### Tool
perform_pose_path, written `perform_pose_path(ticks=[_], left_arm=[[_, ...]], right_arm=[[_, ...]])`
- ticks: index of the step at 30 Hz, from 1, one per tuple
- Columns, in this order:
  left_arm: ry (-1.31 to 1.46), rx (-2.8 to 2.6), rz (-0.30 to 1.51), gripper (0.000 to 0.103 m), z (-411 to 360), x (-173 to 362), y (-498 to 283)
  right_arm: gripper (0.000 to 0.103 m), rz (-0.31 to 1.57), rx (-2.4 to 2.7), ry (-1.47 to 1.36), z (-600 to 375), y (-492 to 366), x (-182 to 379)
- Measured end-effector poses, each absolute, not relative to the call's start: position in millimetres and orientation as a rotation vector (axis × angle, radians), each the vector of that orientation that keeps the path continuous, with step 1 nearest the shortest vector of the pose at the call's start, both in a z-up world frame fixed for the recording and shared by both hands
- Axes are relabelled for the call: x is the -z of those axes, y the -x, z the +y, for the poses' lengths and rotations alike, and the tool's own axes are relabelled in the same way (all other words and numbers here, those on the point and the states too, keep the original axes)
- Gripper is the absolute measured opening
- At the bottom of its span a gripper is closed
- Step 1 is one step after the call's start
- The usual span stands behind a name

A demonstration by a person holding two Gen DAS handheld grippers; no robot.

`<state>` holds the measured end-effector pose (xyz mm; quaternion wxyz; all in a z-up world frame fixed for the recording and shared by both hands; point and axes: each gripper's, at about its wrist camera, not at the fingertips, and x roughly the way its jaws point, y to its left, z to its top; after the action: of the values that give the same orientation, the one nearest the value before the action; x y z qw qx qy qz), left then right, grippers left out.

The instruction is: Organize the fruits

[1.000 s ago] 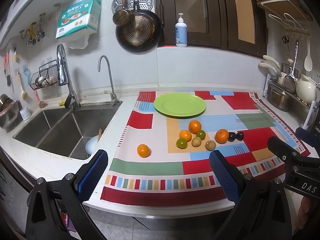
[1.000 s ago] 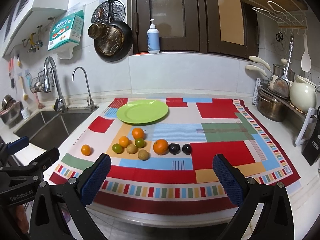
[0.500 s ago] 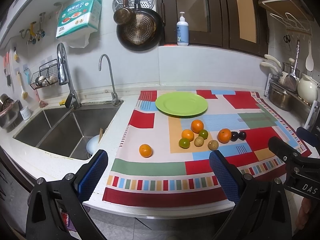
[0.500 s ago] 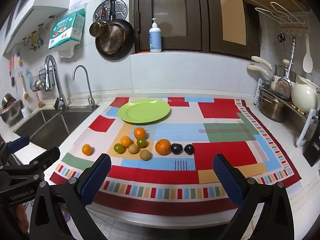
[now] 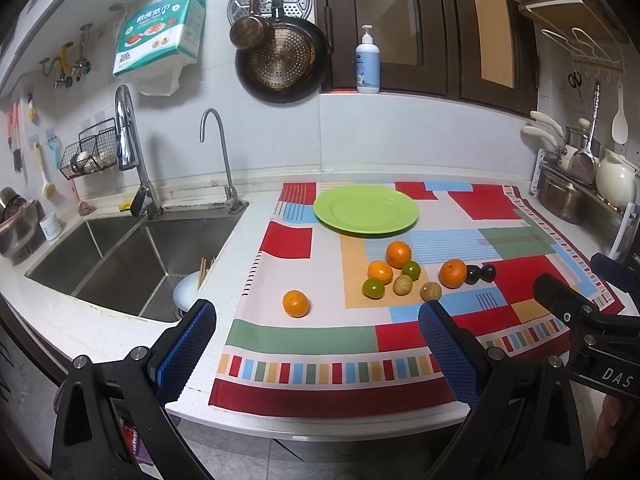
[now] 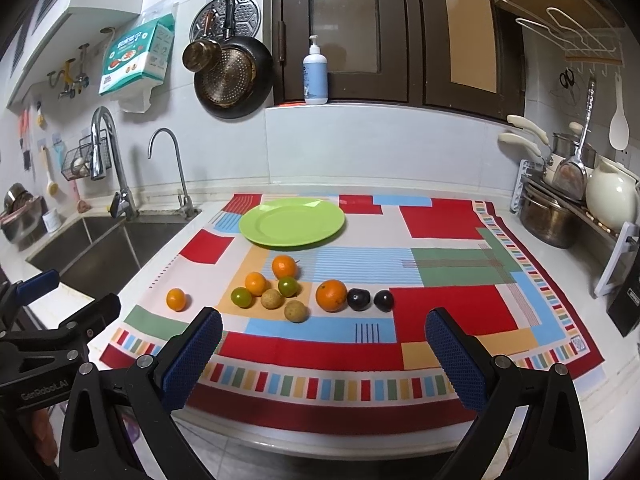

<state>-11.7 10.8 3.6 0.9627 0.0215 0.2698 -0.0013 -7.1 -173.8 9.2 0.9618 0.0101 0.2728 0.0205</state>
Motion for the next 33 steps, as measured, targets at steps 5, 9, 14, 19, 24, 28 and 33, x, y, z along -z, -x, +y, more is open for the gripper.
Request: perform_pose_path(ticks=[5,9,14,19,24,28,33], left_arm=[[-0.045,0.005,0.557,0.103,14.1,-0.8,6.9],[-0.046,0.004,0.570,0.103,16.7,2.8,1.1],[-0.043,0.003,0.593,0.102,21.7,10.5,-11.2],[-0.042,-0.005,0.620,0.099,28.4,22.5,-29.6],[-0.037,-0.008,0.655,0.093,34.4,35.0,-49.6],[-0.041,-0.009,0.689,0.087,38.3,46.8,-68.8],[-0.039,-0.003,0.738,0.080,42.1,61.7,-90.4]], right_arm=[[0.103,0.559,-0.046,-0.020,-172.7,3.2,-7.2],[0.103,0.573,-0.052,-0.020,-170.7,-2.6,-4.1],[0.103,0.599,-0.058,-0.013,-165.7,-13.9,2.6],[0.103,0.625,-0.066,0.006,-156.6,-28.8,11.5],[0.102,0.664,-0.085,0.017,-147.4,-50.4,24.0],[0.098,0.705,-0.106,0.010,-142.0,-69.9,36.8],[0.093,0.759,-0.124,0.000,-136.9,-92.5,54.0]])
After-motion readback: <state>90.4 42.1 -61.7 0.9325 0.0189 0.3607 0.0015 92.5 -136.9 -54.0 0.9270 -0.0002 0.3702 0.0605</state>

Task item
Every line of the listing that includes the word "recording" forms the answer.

Task answer
- Measured end-effector poses, each absolute, not relative to the call's start: position in millimetres and orientation as a rotation vector (axis × angle, radians), each the vector of that orientation that keeps the path continuous, with step 1 nearest the shortest vector of the pose at the call's start, both in a z-up world frame fixed for the recording and shared by both hands
`<state>` holds the measured end-effector pose (xyz mm; quaternion wxyz; all in a z-up world frame fixed for the recording and shared by both hands; point and axes: each gripper's, at about its wrist camera, not at the fingertips, and x roughly the way its jaws point, y to its left, z to its top; after the action: of the values that give the same orientation, the one nearest the value before the action; x y z qw qx qy qz), left then right, grippers left out.

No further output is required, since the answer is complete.